O movimento de devolução à Educação Física dos seus pressupostos curriculares no âmbito escolar requer uma análise do movimento histórico que configura a trajetória do componente em sua especificidade. Muitas concepções e teorias estiveram presentes no espaço curricular da Educação Física e todas tem uma contribuição na diversidade de temáticas de abordagem, buscando integrar a prática pelo discurso teórico.

Segundo Silva (2010), o currículo é documento de identidade. A trajetória da identidade do currículo escolar e suas implicações para a Educação Física tem sido um campo de debates contemporâneos que indicam a necessidade de corporificar o conhecimento e que, segundo o autor, não pode deixar de ser problematizado. Desse modo, o professor não pode mais ficar retido na formalização dos conteúdos e na sua

utilidade, mas antes deve estar focado na dimensão da produção de conhecimento, de significações, de criações, de novos sujeitos pela ação pedagógica que fazem com que o currículo seja uma cultura viva no espaço/tempo escolar.

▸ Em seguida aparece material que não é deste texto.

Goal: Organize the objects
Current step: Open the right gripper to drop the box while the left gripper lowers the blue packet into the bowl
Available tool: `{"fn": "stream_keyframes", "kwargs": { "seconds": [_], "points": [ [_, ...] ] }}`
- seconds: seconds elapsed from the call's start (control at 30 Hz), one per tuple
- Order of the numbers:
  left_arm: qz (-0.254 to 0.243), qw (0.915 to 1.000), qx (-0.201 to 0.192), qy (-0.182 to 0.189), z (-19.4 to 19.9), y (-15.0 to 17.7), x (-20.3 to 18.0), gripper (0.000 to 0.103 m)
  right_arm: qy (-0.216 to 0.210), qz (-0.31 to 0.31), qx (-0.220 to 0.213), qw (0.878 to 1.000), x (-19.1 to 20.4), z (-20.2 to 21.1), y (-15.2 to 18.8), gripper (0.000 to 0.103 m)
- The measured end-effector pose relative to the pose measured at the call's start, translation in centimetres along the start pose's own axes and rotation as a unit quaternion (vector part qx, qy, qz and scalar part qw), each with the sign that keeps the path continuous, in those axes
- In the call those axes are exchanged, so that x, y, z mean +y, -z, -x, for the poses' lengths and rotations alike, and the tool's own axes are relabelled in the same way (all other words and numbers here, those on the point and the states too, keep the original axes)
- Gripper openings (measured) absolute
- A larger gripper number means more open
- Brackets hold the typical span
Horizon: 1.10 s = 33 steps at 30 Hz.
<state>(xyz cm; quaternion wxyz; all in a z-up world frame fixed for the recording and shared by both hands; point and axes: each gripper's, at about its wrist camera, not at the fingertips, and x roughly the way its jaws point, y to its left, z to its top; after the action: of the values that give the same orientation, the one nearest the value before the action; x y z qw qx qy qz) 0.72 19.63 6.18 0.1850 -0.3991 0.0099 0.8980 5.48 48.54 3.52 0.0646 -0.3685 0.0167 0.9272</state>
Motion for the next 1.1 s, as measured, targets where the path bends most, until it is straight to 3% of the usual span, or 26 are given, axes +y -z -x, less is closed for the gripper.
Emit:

Mas como alcançar essa perspectiva de um modo concreto? Um ponto de debate contemporâneo que dimensiona a questão de corporificação do conhecimento em Educação Física trata da relação teoria e prática nas ações pedagógicas. Em muitos momentos históricos a importância de uma categoria e da outra foram separadas e estabelecidas no contexto da área de conhecimento.

Por ter uma gênese relacionada aos fazeres práticos, a Educação Física durante um longo tempo prescindiu desenvolver os conhecimentos subjacentes a essas práticas. O movimento teórico ocupou um espaço relevante nessa questão e colocou em cheque o fazer prático sem uma fundamentação teórica que o sustentasse. No entanto, toda a fundamentação advinda das produções teóricas não se consolidou ainda de forma plena no chão da escola. Caparroz (2007) questiona se a produção teórica da Educação Física dos anos de 1980 foi motivada apenas pela alavanca propulsora das mudanças políticas ou se conseguiu, de fato, operar em profundidade uma análise teórica da Educação Física como componente curricular.

Os estudos, pesquisas e as publicações sobre o currículo da Educação Física têm seu início com a crítica estabelecida pelas diversas tendências de pensamento que se opunham ao instrumentalismo tecnicista e a função sociopolítica conservadora da Educação Física no interior da escola. Surgem como produção desses estudos e pesquisas, várias proposições teóricas e algumas foram convertidas em propostas curriculares em estados e municípios brasileiros.

No entanto, surgem questões que buscam desvelar o porquê dessas formulações não se consolidarem como proposições efetivas no meio escolar. Caparroz (2007) entende que essas concepções não se preocuparam em caracterizar a Educação Física como um componente curricular, mas sim, com o discurso sobre os princípios teóricos norteadores abrangentes da educação fundamentados nos princípios sociológicos e filosóficos deixando escapar assim, um momento precioso para a discussão dos aspectos pedagógicos necessários que ampliassem a configuração do currículo de acordo com cada realidade sociocultural na qual a Educação Física se fazia e se faz presente.

Como resultante desse conflito teórico prático, Caparroz (2007) identificou que passa a existir uma Educação Física na escola e não uma Educação Física da escola.

Desse modo, nossa interlocução com a proposta da Educação Física para os cursos técnicos de nível médio integrados do IFRN-Campus Natal Zona Norte consiste em desenvolver uma ação docente, a mais aproximada possível, com os aspectos didático- pedagógicos do processo de ensino e de aprendizagem na perspectiva da teoria pós- crítica do currículo educacional.